Die Journalistin Jutta Voigt begleitete den Alltag im letzten Jahrzehnt der DDR und im ersten Jahrzehnt der neuen Bundesrepublik mit Reportagen und Feuilletons. Im Mittelpunkt ihrer Beobachtungen steht das »ganz normale Leben« - der Besuch beim Friseur, das Hinterhofgespräch aus dem Fenster, eine Scheidung oder die Liebesbedürftigkeit von Dienstreisenden. Ohne zu werten oder zu moralisieren, erzählt die Autorin kleine Begebenheiten, die in der Summe einen Eindruck vom Leben und Lebensgefühl im Osten vermitteln, mit allen guten und schlechten Seiten.
Zehn Jahre vor und zehn Jahre nach der Wende - ein spannender, zeitloser Blick auf ein Land im Umbruch.

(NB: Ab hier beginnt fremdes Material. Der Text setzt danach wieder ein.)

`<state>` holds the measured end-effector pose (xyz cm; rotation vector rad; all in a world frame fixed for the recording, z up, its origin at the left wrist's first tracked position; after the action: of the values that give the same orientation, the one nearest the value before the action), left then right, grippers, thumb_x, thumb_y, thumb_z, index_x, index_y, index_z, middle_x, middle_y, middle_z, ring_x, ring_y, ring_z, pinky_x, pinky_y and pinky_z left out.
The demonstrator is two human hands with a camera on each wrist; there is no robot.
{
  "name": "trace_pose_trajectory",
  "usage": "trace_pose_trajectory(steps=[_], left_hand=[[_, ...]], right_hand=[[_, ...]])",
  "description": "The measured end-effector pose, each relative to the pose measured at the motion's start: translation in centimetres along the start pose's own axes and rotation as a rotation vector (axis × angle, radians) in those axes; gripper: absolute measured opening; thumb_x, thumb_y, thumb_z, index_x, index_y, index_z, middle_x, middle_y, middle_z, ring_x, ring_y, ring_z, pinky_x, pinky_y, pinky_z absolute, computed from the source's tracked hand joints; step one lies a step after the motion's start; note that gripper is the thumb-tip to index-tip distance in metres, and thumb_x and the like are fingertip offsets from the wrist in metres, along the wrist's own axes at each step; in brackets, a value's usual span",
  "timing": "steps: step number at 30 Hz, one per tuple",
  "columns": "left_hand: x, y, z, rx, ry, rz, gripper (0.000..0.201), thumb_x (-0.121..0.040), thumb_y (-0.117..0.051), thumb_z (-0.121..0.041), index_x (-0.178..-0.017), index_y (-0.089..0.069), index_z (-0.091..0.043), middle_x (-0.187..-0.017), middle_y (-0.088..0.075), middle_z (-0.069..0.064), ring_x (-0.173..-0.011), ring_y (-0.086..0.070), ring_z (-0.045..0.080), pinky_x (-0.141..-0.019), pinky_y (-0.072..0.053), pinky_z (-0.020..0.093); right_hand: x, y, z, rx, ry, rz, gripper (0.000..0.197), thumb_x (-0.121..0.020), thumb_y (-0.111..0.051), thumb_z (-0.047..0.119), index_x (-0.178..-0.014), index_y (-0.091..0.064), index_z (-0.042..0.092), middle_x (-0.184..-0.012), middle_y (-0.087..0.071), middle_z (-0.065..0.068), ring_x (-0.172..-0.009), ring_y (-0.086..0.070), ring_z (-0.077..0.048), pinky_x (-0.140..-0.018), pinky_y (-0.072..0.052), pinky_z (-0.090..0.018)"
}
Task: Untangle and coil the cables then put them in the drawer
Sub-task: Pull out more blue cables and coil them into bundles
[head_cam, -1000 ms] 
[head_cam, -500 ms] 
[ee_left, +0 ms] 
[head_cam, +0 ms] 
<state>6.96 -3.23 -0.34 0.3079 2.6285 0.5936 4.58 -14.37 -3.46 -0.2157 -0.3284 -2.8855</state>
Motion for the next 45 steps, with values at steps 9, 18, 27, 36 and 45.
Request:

»Jutta Voigt erweist sich als ausgezeichnete Beobachterin, sachkundige und pointierte Erzählerin erster Güte.« Sächsische Zeitung
Eine kleine Anekdote zum Buch:
Anfang der Achtziger Jahre kam ein junger, blonder Monteur in die Wohnung von Jutta Voigt, um einen Gamat-Heizkörper zu installieren. Nach einer halben Stunde fragte er die Autorin, die damals bei der DDR-Kulturwochenzeitung "Sonntag" arbeitete: "Sind Sie die Jutta Voigt, die im "Sonntag" schreibt?" "Die bin ich", sagte sie verblüfft. "Immer, wenn ich drei Wochen lang nichts von Ihnen lese, denke ich: Jetzt hamse sie, jetzt hamse sie", sagte der Monteur.
Er begriff die Wirklichkeitsbeschreibungen von Jutta Voigt als subversiv, weil in ihnen "das normale Leben" eine Rolle spielte und so gut wie nie das Wort Sozialismus vorkam. Das hielt der Monteur für gefährlich.